To Please Progressives, Democrats Dismiss Their Own Accomplishments

Of course, the awful mass shooting at a Fourth of July parade highlights the need for additional common-sense regulation that will make it harder for unstable Americans to get access to weapons of war. Democrats have achieved some success on gun control and should push Republicans to do more on this issue.

Indeed, just a few weeks ago the Congress passed a piece of bipartisan legislation to finally do something to confront gun violence. This success was possible under President Joe Biden because he maintains good relationships with Senators in both parties; the same Senators who negotiated this framework. Passage, as described by the Washington Post broke a “30-year logjam” on getting any sort of gun bill through Congress.

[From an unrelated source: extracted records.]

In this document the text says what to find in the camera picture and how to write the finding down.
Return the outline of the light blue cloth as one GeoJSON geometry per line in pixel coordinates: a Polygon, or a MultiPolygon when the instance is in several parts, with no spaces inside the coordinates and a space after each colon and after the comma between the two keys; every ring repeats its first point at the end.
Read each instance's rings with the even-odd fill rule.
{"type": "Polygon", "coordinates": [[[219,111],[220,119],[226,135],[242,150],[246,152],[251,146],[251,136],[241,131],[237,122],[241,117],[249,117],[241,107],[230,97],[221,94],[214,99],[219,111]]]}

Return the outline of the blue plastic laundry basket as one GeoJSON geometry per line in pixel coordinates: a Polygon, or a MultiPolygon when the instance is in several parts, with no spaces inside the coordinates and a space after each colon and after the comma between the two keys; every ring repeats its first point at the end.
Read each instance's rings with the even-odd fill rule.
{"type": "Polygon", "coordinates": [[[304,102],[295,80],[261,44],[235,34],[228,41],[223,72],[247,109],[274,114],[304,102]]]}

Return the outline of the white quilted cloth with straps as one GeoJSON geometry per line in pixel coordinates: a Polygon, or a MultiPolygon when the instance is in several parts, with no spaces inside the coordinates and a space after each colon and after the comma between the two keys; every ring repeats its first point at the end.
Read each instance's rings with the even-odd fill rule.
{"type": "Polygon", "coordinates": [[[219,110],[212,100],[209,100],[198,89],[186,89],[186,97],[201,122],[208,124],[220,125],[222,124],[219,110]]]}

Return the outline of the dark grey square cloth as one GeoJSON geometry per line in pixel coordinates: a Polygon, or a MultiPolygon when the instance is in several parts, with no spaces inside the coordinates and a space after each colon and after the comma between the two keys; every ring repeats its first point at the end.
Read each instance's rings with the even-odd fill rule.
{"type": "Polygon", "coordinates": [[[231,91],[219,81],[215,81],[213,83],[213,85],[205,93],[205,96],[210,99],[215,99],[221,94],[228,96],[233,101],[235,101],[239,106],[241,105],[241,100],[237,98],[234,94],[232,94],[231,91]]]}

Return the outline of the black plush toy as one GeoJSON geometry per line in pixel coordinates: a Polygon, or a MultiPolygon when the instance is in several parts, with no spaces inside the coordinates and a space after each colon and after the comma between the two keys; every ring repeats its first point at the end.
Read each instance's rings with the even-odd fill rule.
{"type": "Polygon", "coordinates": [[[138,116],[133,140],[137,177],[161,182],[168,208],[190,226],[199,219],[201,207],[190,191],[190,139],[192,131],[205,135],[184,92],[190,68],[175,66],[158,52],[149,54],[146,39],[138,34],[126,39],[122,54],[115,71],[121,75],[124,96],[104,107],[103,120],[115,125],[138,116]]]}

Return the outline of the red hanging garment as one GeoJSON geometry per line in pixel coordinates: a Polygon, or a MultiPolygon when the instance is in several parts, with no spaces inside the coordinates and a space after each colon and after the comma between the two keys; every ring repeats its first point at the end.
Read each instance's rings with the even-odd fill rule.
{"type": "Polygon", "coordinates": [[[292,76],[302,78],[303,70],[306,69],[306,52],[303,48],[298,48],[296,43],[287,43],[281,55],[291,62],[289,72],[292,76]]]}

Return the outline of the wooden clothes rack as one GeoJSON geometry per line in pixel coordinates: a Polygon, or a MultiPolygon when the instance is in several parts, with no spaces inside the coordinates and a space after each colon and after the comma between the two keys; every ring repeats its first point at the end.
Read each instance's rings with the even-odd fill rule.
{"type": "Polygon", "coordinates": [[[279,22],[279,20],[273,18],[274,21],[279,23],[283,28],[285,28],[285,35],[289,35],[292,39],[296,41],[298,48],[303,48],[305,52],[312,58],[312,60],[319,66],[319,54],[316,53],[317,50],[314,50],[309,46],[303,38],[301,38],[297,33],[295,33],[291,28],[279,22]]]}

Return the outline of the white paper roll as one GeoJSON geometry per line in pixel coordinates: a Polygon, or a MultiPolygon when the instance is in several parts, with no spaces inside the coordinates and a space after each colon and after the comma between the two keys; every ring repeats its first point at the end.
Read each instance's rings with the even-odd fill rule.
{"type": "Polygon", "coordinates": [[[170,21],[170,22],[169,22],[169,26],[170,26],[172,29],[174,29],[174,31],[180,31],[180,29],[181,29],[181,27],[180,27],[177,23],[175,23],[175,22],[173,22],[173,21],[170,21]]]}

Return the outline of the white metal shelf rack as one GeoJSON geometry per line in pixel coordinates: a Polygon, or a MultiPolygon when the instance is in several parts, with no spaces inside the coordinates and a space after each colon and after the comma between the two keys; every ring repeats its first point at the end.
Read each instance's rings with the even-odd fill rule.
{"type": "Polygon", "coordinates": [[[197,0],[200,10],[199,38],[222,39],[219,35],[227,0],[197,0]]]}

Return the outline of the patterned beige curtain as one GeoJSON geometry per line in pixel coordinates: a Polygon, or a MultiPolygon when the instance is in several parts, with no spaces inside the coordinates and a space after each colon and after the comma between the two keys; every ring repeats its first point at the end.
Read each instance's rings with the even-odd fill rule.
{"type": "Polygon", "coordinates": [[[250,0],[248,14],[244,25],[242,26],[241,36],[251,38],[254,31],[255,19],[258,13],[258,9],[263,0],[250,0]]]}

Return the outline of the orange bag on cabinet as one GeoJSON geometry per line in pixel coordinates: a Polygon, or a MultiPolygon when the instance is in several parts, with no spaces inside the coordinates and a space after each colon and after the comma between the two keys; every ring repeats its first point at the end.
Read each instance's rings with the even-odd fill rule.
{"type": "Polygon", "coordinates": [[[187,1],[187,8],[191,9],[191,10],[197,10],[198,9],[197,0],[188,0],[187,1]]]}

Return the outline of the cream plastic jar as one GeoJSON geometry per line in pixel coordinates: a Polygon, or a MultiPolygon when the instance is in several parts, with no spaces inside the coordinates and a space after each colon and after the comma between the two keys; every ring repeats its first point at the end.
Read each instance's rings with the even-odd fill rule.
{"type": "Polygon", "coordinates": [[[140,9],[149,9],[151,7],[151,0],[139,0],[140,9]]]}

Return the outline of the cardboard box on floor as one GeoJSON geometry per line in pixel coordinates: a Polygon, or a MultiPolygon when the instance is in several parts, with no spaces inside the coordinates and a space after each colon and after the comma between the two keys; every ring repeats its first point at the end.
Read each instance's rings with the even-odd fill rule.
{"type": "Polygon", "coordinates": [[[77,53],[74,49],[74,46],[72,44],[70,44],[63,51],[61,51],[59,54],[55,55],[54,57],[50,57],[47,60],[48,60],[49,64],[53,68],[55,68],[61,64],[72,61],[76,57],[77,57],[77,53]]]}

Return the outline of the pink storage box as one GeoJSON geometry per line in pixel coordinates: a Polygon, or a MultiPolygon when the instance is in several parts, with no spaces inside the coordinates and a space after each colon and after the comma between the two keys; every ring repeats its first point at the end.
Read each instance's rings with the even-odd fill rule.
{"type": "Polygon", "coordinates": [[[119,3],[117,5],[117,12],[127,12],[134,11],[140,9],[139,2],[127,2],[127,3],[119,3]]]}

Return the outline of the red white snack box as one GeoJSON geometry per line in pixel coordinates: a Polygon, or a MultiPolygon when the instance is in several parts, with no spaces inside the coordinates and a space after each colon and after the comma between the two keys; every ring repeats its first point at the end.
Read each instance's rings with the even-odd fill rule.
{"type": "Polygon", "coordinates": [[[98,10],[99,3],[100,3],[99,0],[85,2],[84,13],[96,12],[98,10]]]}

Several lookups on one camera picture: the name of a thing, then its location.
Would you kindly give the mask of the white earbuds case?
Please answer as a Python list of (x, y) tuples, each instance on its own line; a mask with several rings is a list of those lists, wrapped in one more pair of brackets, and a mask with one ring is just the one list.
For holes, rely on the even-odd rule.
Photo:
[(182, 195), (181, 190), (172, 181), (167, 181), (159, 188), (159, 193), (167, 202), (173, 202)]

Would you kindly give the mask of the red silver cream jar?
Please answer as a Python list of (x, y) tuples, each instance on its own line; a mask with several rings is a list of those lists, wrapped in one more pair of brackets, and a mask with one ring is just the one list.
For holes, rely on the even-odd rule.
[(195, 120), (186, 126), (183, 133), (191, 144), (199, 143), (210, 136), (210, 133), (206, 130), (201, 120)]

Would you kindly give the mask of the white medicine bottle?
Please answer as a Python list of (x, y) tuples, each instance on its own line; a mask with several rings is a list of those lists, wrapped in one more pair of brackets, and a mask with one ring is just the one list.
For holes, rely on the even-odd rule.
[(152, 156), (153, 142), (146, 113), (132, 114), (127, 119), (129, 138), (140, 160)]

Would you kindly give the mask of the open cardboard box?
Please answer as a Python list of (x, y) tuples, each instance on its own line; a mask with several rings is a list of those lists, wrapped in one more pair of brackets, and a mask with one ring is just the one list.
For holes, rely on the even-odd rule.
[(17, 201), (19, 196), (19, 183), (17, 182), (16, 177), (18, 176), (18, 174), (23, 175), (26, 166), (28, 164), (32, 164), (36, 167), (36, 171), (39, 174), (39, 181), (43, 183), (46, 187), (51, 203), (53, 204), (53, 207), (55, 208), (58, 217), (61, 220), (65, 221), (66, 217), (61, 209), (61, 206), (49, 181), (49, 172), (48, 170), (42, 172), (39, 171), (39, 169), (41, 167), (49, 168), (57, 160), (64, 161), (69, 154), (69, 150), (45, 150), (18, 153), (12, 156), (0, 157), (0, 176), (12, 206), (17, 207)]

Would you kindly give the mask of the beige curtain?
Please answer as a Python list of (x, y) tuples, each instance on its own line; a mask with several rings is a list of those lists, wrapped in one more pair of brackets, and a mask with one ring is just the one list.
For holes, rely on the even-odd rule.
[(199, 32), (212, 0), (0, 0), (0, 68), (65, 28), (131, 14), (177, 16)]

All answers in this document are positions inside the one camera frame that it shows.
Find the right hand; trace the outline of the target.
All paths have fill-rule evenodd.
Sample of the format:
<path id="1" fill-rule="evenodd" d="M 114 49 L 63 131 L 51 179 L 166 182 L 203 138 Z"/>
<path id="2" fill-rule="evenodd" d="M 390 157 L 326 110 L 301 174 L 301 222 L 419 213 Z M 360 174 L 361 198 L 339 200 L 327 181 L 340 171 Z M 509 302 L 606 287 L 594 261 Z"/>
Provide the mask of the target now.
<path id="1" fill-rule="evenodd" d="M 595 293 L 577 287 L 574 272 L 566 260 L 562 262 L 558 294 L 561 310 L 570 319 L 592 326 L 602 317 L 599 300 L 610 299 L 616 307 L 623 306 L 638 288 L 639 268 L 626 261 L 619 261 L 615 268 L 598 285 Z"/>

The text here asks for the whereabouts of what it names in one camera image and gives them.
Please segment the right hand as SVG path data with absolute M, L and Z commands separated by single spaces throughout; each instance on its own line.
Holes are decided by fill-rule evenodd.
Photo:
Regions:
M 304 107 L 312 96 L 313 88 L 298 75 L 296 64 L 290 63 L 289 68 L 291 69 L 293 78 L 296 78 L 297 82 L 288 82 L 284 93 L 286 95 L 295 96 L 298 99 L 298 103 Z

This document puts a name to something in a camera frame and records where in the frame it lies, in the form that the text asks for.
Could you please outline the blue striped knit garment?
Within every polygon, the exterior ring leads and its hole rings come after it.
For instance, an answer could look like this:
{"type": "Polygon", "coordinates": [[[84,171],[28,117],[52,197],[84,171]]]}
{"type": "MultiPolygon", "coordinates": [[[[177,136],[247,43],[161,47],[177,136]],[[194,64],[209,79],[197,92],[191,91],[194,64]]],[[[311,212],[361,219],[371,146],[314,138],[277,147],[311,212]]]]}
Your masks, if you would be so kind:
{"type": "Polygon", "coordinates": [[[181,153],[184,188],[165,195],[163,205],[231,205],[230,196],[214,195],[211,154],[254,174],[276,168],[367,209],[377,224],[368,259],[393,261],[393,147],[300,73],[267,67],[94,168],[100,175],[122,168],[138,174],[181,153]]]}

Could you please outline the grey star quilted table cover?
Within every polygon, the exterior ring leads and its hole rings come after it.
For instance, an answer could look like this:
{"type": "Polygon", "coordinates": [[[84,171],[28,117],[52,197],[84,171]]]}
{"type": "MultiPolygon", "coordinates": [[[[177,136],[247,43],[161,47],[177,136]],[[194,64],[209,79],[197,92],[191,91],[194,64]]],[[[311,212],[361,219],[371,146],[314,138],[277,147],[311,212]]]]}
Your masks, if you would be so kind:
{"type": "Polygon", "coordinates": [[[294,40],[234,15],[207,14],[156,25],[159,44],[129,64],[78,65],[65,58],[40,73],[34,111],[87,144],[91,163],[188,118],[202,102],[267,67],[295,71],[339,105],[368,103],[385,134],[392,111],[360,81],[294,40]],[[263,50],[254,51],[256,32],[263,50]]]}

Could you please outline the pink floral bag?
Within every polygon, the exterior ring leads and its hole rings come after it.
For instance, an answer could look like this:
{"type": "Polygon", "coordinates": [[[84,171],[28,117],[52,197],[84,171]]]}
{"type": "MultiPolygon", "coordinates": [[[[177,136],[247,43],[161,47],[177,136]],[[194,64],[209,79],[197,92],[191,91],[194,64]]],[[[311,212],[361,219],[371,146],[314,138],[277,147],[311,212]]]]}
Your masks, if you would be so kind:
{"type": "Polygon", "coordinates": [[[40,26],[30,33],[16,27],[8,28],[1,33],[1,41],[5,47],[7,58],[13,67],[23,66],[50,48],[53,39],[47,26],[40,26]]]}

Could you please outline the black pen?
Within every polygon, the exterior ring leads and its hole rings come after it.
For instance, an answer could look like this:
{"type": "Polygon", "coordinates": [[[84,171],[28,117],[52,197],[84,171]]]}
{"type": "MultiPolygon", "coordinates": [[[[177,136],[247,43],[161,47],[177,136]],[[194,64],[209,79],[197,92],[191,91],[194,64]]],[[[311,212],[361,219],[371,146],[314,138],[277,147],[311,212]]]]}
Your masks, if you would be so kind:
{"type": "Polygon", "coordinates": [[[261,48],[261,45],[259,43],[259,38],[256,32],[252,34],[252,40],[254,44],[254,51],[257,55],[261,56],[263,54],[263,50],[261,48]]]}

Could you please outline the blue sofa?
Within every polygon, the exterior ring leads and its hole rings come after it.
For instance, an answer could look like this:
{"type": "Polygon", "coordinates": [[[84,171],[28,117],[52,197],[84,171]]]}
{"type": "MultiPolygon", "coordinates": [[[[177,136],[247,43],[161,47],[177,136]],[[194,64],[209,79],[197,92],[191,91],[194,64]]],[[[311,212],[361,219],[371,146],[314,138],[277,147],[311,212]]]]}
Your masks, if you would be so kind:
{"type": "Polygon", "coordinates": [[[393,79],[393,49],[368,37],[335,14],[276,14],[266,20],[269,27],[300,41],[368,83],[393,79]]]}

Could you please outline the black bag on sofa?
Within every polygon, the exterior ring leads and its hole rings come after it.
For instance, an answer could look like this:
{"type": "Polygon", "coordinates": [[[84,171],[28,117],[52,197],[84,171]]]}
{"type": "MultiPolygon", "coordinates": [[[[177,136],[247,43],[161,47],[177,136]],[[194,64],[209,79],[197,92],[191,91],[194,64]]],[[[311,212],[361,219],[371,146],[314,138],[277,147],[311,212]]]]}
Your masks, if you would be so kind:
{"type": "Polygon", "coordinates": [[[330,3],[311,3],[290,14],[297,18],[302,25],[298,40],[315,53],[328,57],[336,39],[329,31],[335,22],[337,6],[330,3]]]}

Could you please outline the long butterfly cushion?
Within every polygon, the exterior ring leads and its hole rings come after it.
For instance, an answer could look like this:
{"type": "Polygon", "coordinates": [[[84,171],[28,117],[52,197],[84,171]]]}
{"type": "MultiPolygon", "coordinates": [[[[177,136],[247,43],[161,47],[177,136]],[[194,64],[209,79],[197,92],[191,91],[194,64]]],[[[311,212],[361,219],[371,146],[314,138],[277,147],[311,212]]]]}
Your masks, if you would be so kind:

But, have you heard President Biden or Democrats hailing this victory? Not really, because they didn’t get everything they wanted. So, they dismiss it. For example, here is a statement from one House Progressive: “It’s a cold shower for us…to see what emerges as a so-called compromise in the Senate.”

Democrats, afraid of Progressive backlash, keep fumbling their own accomplishments.

Perhaps the most consequential example of this was last year, when a bipartisan group of U.S. Senators announced they had reached a deal on an infrastructure deal. President Biden should have been thrilled. After all, over the previous four years, his predecessor had just about proclaimed every other week “Infrastructure Week,” yet no comprehensive piece of legislation was even introduced.

The Bipartisan Infrastructure Deal would pump $1.2 trillion into our economy in infrastructure priorities. The New York Times wrote: “The vote, 69 to 30, was uncommonly bipartisan. The yes votes included Senator Mitch McConnell of Kentucky, the Republican leader, and 18 others from his party who shrugged off increasingly shrill efforts by former President Donald J. Trump to derail it.”

Yet, when it was approved by the Senate, President Biden did not insist that the House of Representatives immediately pass the Bipartisan Infrastructure Deal. Rather, he urged House Democrats to work together to bridge Progressive Caucus demands for his much larger Build Back Better plan and the Infrastructure legislation. Also, from the Times:

“The measure [infrastructure legislation] faces a potentially rocky and time-consuming path in the House, where Speaker Nancy Pelosi and a majority of the nearly 100-member Progressive Caucus have said they will not vote on it unless and until the Senate passes a separate, even more ambitious $3.5 trillion social policy bill this fall. That could put the infrastructure bill on hold for weeks, if not months.”

In fact, after the Senate passed this major piece of legislation to help rebuild America, Progressive stalwart Rep. Alexandria Ocasio-Cortez (D-NY) tweeted that, essentially, the infrastructure legislation was racist.

We all know how this story ended, the House Democratic Caucus spent weeks fighting over the infrastructure bill and the Build Back Better proposal. Of course, the latter was killed a few months later when Sen. Joe Manchin (D-WV) took exception to months of insults and being called out as an obstructionist by the White House and his Progressive Democrats.

Worse, the bipartisan infrastructure legislation ended up being something that was tainted by a months-long, intra-Democratic Party fight. Democrats, including the President, hardly even talk about infrastructure today. Which is no surprise, because it reminds voters of the debacle to get it passed. Ultimately, what should have been a major victory for President Biden and Democrats, was wasted.